Work to be completed:
Search the data for "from". Each line containing it is to be copied.

Extracted entries:
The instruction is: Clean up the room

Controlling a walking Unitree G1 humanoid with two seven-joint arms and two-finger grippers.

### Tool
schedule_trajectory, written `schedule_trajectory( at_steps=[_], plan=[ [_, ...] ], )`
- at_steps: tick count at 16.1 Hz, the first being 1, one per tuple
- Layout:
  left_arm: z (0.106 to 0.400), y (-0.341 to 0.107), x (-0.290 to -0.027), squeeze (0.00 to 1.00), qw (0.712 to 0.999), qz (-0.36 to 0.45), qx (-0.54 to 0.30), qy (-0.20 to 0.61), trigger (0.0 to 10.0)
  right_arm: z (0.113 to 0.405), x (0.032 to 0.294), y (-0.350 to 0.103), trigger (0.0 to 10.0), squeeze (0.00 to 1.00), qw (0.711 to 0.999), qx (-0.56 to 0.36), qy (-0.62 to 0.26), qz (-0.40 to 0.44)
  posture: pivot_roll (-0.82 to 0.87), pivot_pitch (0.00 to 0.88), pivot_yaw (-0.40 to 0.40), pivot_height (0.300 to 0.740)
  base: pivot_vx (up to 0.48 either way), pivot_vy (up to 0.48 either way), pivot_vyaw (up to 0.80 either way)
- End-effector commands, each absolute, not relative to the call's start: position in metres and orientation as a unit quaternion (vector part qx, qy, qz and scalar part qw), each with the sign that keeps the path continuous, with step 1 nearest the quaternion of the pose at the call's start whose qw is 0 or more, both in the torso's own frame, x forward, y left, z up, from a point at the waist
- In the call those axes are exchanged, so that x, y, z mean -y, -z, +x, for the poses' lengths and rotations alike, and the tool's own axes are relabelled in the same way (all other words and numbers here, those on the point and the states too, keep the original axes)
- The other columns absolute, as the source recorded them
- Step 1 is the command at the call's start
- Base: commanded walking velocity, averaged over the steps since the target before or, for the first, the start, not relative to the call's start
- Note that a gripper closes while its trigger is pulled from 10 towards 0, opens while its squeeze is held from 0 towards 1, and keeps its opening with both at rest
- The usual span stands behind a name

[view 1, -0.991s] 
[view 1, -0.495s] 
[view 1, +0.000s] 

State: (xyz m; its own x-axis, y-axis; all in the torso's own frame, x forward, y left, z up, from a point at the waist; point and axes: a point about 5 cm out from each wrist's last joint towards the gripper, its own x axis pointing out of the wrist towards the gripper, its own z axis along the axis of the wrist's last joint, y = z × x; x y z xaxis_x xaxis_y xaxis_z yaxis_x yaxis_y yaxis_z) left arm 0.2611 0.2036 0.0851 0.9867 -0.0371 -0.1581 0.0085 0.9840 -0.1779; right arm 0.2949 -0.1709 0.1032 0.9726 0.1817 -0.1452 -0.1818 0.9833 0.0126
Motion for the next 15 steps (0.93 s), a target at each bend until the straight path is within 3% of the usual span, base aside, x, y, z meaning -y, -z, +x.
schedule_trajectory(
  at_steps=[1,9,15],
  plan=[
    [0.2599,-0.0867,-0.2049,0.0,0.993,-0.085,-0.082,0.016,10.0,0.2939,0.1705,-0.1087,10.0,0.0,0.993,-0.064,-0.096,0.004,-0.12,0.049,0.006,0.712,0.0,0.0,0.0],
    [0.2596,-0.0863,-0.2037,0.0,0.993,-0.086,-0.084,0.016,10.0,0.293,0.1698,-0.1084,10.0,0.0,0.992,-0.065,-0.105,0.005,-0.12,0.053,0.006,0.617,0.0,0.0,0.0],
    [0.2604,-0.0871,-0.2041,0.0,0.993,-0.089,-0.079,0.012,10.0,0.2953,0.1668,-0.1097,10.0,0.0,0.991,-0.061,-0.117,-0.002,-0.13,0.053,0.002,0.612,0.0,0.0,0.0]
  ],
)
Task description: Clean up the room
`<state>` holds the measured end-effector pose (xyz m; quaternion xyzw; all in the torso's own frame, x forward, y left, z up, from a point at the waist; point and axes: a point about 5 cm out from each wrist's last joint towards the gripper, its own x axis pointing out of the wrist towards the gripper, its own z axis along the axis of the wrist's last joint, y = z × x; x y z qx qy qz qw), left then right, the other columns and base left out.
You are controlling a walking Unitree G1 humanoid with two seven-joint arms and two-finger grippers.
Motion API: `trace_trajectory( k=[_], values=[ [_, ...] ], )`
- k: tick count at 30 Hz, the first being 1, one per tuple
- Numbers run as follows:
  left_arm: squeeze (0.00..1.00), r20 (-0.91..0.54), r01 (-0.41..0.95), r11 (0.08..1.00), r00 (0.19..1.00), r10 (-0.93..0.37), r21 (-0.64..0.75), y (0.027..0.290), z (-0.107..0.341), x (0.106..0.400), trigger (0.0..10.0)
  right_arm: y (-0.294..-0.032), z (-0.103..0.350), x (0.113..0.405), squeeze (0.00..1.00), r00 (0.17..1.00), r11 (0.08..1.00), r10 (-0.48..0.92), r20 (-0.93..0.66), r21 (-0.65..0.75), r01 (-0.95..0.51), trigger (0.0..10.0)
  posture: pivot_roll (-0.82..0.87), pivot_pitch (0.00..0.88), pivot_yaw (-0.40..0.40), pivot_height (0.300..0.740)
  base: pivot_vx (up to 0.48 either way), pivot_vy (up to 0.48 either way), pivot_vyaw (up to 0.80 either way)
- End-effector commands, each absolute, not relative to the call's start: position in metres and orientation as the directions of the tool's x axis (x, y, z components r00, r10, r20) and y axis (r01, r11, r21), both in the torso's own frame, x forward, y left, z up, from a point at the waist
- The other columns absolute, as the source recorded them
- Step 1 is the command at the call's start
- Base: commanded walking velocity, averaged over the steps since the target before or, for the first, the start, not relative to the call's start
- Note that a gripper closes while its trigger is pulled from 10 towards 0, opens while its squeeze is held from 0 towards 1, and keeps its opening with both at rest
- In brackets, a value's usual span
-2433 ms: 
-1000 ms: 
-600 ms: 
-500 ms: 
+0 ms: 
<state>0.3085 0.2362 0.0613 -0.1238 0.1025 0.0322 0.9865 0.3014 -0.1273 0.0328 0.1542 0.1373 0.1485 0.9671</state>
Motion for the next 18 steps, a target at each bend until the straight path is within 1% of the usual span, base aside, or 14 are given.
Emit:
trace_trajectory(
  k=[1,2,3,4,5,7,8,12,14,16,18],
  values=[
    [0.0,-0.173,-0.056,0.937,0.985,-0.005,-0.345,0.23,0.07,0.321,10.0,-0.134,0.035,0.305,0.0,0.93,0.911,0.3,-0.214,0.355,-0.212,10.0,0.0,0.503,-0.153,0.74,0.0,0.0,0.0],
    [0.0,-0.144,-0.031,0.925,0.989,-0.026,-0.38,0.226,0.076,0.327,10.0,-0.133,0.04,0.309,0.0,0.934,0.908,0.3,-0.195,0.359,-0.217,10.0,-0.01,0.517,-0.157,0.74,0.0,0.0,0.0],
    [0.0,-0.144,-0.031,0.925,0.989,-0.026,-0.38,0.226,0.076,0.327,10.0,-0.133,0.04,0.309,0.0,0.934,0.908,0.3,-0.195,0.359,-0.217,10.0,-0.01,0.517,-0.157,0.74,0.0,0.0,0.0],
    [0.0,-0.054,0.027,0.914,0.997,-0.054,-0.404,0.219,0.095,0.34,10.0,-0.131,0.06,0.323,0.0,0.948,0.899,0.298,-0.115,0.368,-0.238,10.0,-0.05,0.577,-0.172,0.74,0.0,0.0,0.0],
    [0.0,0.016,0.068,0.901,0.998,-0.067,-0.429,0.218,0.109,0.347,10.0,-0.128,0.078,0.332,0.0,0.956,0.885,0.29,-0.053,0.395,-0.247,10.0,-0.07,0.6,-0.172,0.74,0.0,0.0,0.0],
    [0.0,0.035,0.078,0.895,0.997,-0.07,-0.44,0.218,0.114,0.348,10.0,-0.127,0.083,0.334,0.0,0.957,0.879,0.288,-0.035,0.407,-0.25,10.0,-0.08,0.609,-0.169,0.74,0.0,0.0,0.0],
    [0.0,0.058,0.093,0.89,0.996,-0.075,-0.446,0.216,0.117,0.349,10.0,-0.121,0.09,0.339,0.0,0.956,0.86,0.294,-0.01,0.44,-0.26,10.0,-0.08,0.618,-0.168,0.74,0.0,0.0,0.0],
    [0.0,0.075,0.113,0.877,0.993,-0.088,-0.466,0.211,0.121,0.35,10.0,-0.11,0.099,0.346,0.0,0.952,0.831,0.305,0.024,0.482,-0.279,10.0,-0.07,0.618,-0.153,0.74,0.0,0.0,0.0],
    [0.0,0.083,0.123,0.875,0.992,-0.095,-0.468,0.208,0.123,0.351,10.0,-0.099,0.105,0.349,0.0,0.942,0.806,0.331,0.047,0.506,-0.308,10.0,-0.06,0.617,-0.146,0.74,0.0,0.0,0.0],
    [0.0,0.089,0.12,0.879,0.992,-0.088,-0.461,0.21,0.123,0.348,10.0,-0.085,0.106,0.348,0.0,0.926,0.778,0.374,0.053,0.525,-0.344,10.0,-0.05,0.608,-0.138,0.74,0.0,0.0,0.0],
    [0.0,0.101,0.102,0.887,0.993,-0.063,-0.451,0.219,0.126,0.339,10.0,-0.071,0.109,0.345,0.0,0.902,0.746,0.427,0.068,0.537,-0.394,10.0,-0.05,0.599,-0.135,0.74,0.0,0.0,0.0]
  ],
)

Solved problem:
- End-effector commands, each absolute, not relative to the call's start: position in metres and orientation as a unit quaternion (vector part qx, qy, qz and scalar part qw), each with the sign that keeps the path continuous, with step 1 nearest the quaternion of the pose at the call's start whose qw is 0 or more, both in the torso's own frame, x forward, y left, z up, from a point at the waist
- Note that a gripper closes while its trigger is pulled from 10 towards 0, opens while its squeeze is held from 0 towards 1, and keeps its opening with both at rest
State: (xyz m; its own x-axis, y-axis; all in the torso's own frame, x forward, y left, z up, from a point at the waist; point and axes: a point about 5 cm out from each wrist's last joint towards the gripper, its own x axis pointing out of the wrist towards the gripper, its own z axis along the axis of the wrist's last joint, y = z × x; x y z xaxis_x xaxis_y xaxis_z yaxis_x yaxis_y yaxis_z) left arm 0.2611 0.2036 0.0851 0.9867 -0.0371 -0.1581 0.0085 0.9840 -0.1779; right arm 0.2949 -0.1709 0.1032 0.9726 0.1817 -0.1452 -0.1818 0.9833 0.0126
`<state>` holds the measured end-effector pose (xyz m; quaternion xyzw; all in the torso's own frame, x forward, y left, z up, from a point at the waist; point and axes: a point about 5 cm out from each wrist's last joint towards the gripper, its own x axis pointing out of the wrist towards the gripper, its own z axis along the axis of the wrist's last joint, y = z × x; x y z qx qy qz qw), left then right, the other columns and base left out.
- End-effector commands, each absolute, not relative to the call's start: position in metres and orientation as the directions of the tool's x axis (x, y, z components r00, r10, r20) and y axis (r01, r11, r21), both in the torso's own frame, x forward, y left, z up, from a point at the waist
- Note that a gripper closes while its trigger is pulled from 10 towards 0, opens while its squeeze is held from 0 towards 1, and keeps its opening with both at rest

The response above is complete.